Saturday, August 18, 2012


I have a pivotal problem.

I often find myself writing prose with the intention of someone reading it. Perhaps this stems from the life-long conditioning I have undergone spending over fourteen years in school and counting writing for teachers. Throughout school and the business world, we are told to recognize our audience in order to write more effectively.

I believe this mindset, among countless other excuses, has been holding me back from reaching my full potential as a writer. Even now I find myself picturing an intended audience. True, I am currently posting this on a public forum, but even in the comfort of my own leather-bound notebook do I find myself wondering what other people would think of my writing.
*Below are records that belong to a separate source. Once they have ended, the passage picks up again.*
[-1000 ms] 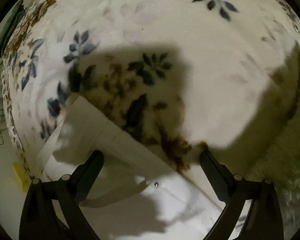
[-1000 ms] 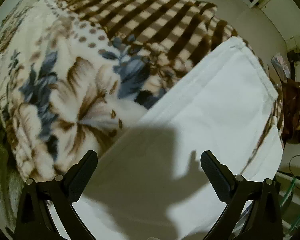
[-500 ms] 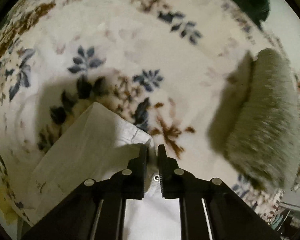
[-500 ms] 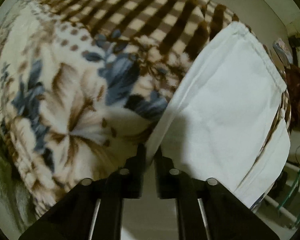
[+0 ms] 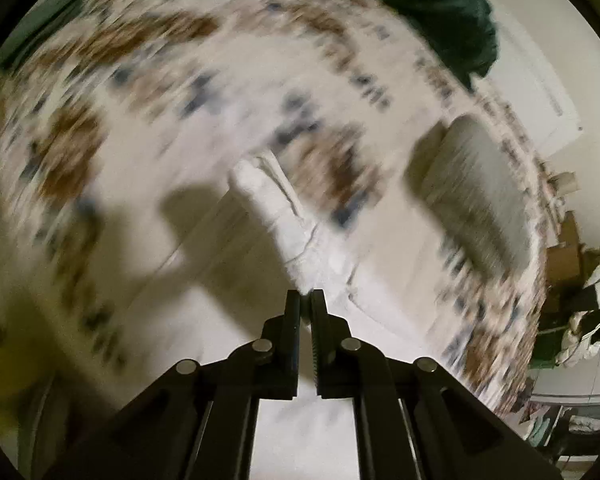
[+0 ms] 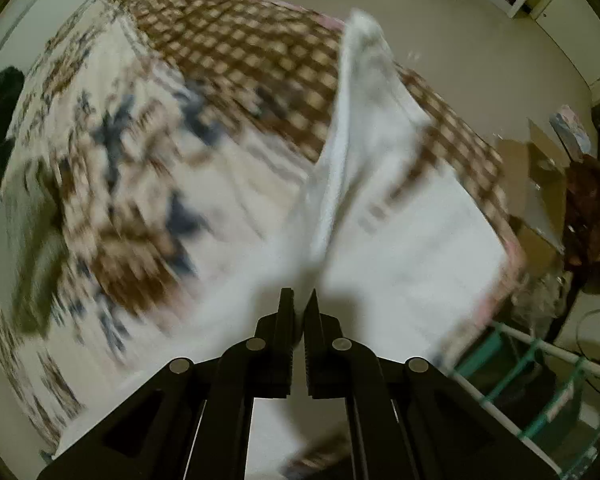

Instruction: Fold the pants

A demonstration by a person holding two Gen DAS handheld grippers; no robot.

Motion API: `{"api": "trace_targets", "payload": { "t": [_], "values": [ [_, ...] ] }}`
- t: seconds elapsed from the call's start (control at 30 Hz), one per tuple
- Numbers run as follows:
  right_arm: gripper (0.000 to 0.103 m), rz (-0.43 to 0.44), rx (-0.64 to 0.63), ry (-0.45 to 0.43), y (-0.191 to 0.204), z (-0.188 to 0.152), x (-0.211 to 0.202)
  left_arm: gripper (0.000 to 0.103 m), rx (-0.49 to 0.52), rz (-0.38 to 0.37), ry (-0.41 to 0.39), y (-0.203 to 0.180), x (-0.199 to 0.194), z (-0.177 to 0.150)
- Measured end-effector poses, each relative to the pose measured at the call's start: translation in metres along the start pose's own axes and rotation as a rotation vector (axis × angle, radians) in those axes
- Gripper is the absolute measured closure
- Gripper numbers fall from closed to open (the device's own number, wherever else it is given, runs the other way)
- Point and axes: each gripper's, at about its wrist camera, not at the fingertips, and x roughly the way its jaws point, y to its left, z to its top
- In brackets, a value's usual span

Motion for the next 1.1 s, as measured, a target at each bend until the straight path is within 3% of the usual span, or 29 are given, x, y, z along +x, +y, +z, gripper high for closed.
{"api": "trace_targets", "payload": {
  "t": [0.1,0.23,0.3,0.37,0.4,0.43,0.47,0.5,0.57,0.7,0.87,0.93,0.97,1.0,1.03,1.1],
  "values": [
    [0.099,-0.038,-0.024,0.042,-0.046,-0.04,0.007,0.1,-0.062,0.082,0.075,0.057,0.014,-0.048],
    [0.098,-0.063,-0.013,0.159,-0.095,-0.08,0.057,0.099,-0.126,0.131,0.162,0.105,0.05,-0.088],
    [0.083,-0.035,-0.022,0.239,-0.111,-0.09,0.085,0.098,-0.16,0.089,0.168,0.117,0.059,-0.095],
    [0.069,0.027,0.004,0.241,-0.131,-0.098,0.089,0.096,-0.183,0.039,0.136,0.121,0.058,-0.095],
    [0.057,0.046,0.012,0.222,-0.134,-0.097,0.088,0.089,-0.186,0.019,0.118,0.121,0.057,-0.094],
    [0.052,0.059,0.022,0.194,-0.142,-0.098,0.083,0.081,-0.174,0.019,0.096,0.119,0.056,-0.09],
    [0.047,0.077,0.033,0.166,-0.152,-0.1,0.077,0.065,-0.155,0.028,0.07,0.116,0.055,-0.086],
    [0.047,0.085,0.051,0.144,-0.163,-0.101,0.072,0.047,-0.146,0.026,0.054,0.117,0.055,-0.086],
    [0.046,0.101,0.099,0.113,-0.183,-0.098,0.067,0.037,-0.126,0.026,0.036,0.116,0.065,-0.078],
    [0.046,0.095,0.191,0.048,-0.218,-0.083,0.065,0.037,-0.155,0.047,0.076,0.122,0.089,-0.068],
    [0.046,0.08,0.371,-0.008,-0.258,-0.054,0.08,0.04,-0.134,0.085,0.043,0.124,0.104,-0.069],
    [0.047,0.088,0.416,-0.034,-0.27,-0.047,0.086,0.052,-0.112,0.112,0.027,0.122,0.103,-0.073],
    [0.051,0.101,0.425,-0.052,-0.278,-0.044,0.088,0.062,-0.108,0.124,0.019,0.124,0.102,-0.075],
    [0.069,0.128,0.425,-0.08,-0.281,-0.043,0.089,0.07,-0.111,0.129,0.012,0.127,0.101,-0.077],
    [0.081,0.133,0.411,-0.097,-0.278,-0.04,0.089,0.072,-0.117,0.13,0.01,0.13,0.099,-0.078],
    [0.087,0.072,0.39,-0.13,-0.28,-0.039,0.087,0.071,-0.097,0.139,0.004,0.13,0.088,-0.08]
  ]
}}
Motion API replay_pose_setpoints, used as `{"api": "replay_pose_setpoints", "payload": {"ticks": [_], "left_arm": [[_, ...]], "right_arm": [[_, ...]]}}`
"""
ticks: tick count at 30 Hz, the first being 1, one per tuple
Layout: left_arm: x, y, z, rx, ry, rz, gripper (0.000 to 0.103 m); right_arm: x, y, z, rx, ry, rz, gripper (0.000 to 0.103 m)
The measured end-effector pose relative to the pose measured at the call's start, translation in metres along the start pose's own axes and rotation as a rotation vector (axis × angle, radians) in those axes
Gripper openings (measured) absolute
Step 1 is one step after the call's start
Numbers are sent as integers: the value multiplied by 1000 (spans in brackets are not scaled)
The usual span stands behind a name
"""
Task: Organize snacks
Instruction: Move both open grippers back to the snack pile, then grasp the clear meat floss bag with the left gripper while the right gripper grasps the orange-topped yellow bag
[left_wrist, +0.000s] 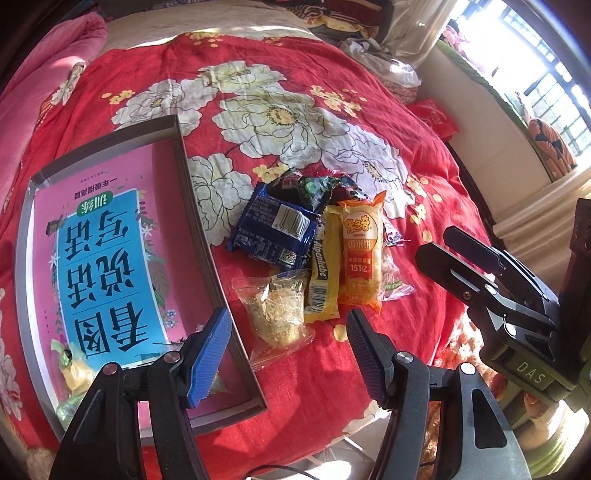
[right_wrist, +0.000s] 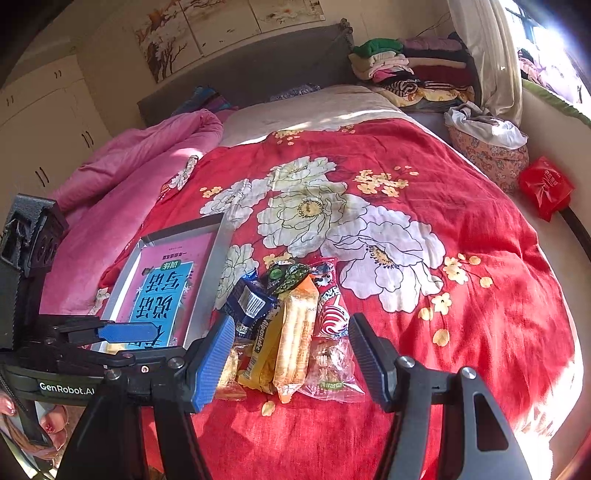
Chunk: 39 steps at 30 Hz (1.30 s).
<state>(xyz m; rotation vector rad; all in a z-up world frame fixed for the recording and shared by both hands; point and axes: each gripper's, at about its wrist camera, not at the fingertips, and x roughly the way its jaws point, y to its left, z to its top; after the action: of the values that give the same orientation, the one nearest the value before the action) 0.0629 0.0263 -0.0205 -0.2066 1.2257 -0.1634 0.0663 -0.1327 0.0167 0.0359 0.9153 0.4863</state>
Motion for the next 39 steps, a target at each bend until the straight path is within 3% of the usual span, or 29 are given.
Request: {"api": "replay_pose_setpoints", "payload": {"ticks": [9,20,22,29,32,39], "left_arm": [[13,-10,-1,34,37,8,66],[29,-19,5,41,101,46,46],[33,-19,6,33,122,55,41],[49,-15,4,-8,173,111,40],[57,-10,3,-31,190,138,40],[64,-8,7,-54,188,121,40]], "right_arm": [[4,-7,-3,13,17,16,64],[14,-9,-4,-3,56,43,63],[19,-9,-4,-6,72,59,58],[48,-4,-9,-34,158,102,43],[58,-6,-12,-29,180,94,43],[74,-6,-10,-30,191,119,33]]}}
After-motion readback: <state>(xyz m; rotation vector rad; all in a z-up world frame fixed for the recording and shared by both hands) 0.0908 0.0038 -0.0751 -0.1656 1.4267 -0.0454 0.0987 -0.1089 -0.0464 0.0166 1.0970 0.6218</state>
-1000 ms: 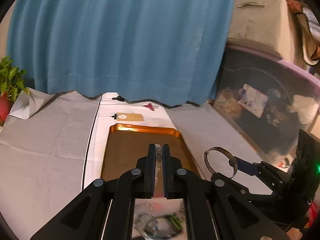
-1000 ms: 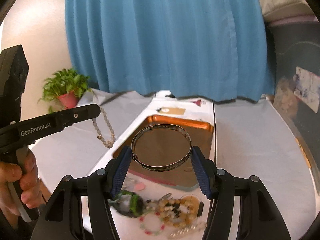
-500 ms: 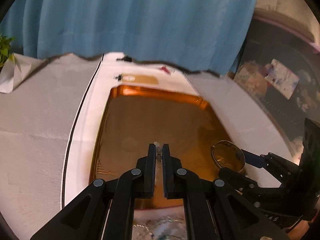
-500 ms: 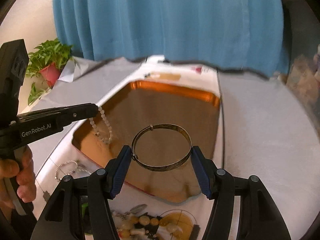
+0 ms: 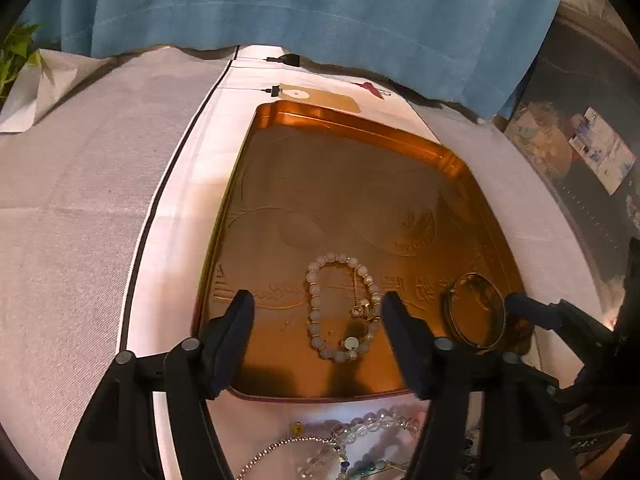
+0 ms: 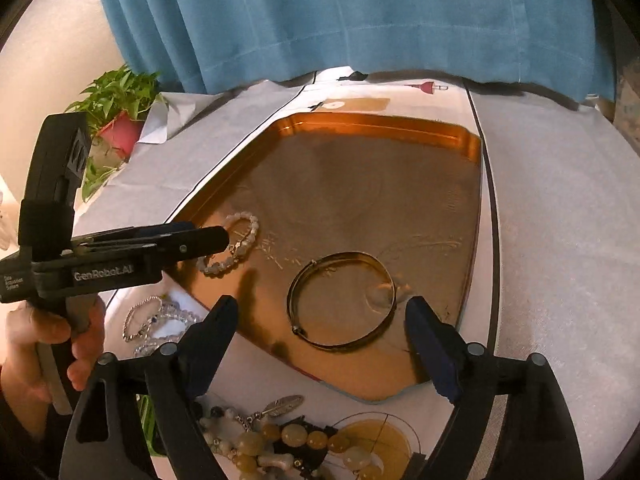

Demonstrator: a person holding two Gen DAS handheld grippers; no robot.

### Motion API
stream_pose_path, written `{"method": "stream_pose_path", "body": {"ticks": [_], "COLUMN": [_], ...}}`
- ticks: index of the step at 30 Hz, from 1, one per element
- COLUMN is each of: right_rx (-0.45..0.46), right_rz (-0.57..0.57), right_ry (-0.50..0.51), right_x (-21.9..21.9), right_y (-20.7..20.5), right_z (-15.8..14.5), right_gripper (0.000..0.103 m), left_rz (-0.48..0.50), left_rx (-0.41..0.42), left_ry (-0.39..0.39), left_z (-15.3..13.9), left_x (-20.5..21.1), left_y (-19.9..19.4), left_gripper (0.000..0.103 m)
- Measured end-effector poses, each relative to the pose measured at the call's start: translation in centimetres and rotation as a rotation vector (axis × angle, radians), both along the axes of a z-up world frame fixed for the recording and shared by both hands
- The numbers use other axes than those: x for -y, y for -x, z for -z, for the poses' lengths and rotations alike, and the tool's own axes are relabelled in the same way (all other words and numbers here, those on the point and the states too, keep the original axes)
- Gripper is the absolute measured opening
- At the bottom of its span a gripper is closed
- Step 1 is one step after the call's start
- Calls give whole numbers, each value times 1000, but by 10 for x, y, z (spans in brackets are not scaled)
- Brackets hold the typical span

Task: Organize jewelry
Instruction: 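Withdraw the right gripper from the tray back toward the jewelry pile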

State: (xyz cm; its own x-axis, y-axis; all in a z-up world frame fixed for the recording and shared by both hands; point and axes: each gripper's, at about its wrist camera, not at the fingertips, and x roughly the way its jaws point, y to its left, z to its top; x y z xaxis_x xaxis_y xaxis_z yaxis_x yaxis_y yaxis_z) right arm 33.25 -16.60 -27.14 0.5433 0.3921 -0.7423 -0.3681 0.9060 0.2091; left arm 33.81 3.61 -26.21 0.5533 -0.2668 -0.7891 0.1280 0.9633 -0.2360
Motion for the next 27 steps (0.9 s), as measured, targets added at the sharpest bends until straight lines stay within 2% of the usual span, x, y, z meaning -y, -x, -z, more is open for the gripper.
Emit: {"method": "stream_pose_path", "body": {"ticks": [3,7,18,21,23,24,25,27], "right_rx": [-4,-8,-18,9,44,60,75,93], "right_rz": [-6,-8,49,66,78,81,85,103], "right_ry": [30,41,-13,-81,-139,-153,-163,-181], "right_x": [-2,-2,18,25,33,36,40,44], "right_y": [5,9,26,33,39,43,48,60], "right_z": [1,-1,-7,-11,-21,-27,-35,-46], "right_gripper": [85,85,85,85,85,85,85,87], "left_rz": [-9,2,30,40,41,40,37,25], "left_rx": [26,32,9,4,-3,13,36,93], "left_ry": [-14,-36,-21,-22,19,43,61,65], "left_z": [2,2,0,-1,-8,-15,-23,-38], "left_x": [1,0,3,5,0,-4,-8,-13], "left_y": [7,13,39,41,46,51,58,76], "left_gripper": [45,42,41,42,44,49,63,80]}}
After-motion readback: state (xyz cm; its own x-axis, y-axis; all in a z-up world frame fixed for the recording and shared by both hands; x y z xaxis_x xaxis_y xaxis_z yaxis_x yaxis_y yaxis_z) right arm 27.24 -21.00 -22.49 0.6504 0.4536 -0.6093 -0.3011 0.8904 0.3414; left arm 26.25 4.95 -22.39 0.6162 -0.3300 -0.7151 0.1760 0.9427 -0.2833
So why, when I’m writing, do I concern myself with what a fake audience might think? We all know this will never be read anyways. On this blog, I imagine stragglers of all sorts stumbling upon a blog with too much content and too little color. In my personal notebook (fine, diary), I imagine a reader hundreds of thousands of years in the future using my book as the basis to either:
  1. Rebuild society on Earth, or 
  2. Learn what life was like around 2012
 Don’t look at me like that. I told you this problem is pivotal. Besides, that outlook was sparked by a comment from the gift-giver that this book could outlast thousands of years and spurred on by my own overimagination. Anyways, the point is even simple. Even when I should be sure I am only writing for myself (my audience being people I actually know is not a concern for some reason), I still comfort myself with false approval from false readers.
Even those who know no one will read what they have written still write with an audience.
I know I am not alone. Sure, there are probably a great deal of people who can successfully write for themselves, and not just an audience with judging eyes. However, from formal letters to personal thoughts, these days almost all writing is readily published for readers internationally. Whether the audience is someone as specific as your boss, to something as vague as all the readers on tumblr looking up the tag “plumbob,” your writing has already been affected in style and content.

Within every weakness, there can be strength. Maybe I’m just looking at things the wrong way.